The Home Away From Home
A student version of the world’s most watched TV event took place at USF last Friday, and I’m not talking about the Olympics. The Spring Festival Gala is China’s five-hour long variety show that is aired on the eve of the Lunar New Year. This year, it brought in over 700 million viewers according to CNN.
“Just like Christmas evening, the last evening before the new year, families would gather and there’s a big thing called the Spring Festival Gala by [China Central Television], so every family would watch that,” Huiwen Tan said, president of the Chinese Student and Scholar Association. “The show is just like the Olympics. It’s so important.”
A great population of USF’s international Chinese students weren’t able to return home for traditional celebrations, like watching the show with family, so the Chinese Student and Scholar Association organized their own Spring Festival Gala on campus.
Many gathered at McLaren 250 and 251 to take part in the spectacle. The conjoined rooms met their capacity with every chair being occupied by USF community members, and a crowd standing along the sides.

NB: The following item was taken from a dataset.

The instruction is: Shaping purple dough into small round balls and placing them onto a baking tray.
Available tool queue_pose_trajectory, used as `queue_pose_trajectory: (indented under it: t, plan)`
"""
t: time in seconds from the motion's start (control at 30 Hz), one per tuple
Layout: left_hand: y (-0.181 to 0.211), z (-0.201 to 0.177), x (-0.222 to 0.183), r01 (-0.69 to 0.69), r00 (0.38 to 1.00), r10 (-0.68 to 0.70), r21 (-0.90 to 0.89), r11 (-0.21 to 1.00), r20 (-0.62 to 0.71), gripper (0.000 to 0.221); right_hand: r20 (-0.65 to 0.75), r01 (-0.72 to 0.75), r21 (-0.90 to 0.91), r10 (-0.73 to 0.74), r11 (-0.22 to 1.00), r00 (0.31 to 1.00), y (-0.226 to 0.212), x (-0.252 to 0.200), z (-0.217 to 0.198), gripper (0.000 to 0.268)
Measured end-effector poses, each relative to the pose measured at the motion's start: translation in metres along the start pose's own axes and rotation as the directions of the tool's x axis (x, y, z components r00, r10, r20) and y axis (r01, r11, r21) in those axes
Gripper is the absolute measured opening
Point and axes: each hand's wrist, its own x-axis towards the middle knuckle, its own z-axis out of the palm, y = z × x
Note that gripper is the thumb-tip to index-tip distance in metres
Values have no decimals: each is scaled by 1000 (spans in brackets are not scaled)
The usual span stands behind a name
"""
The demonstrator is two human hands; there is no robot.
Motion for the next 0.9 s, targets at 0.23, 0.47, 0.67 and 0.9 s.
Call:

The Gala featured a lineup of performances that showcased Chinese culture and the talents of our Chinese student population. The evening started with singing by four CSSA members, each individually performing a classic and popular Chinese song. A rendition of “Ode to Joy” by a pianist and three violinists followed, and two students dressed in Tang Dynasty garb performed a dance from that era. The dance involved majestic and graceful movements by the male and female performers, and portrayed the ageless story of love and courtship.
Other entertainment included contemporary dancing, an appearance by ASUSF’s Men’s Voices, a hilarious round of charades which required audience member participation, and a magic show from USF law student, Yanan Zhu, who is also a recognized magician in China. Even though Zhu is a student of law, my mind was blown when all his tricks challenged the laws of science. One trick involved an actual bowling ball falling out of a seemingly normal drawing pad which only had the drawing of the ball.
Attendees were able to get a taste of China through performances and some sort of likeness to it in cuisine. According to Tan, Chinese traditionally eat “cha siu bow,” a steamed pork bun, on the new year. Of course the event was catered by Bon Appetit and they attempted their own version of the “cha siu bow,” which looked more like a taco than an actual bun. The closest we got to a Chinese New Year meal was that food was in abundance. Other items that were offered were “siu mai” (chinese dumplings with pork or chicken), potstickers, eggrolls, fruit, brownies, cookies, and chips.
There was even a giving of “hongbao,” which are red envelopes filled with money and given to family and friends. The “hongbao” only had one dollar bills, but the gesture itself was very generous. The celebration was grand and well executed by CSSA. While many Chinese students could not go home, CSSA brought home to them here at USF.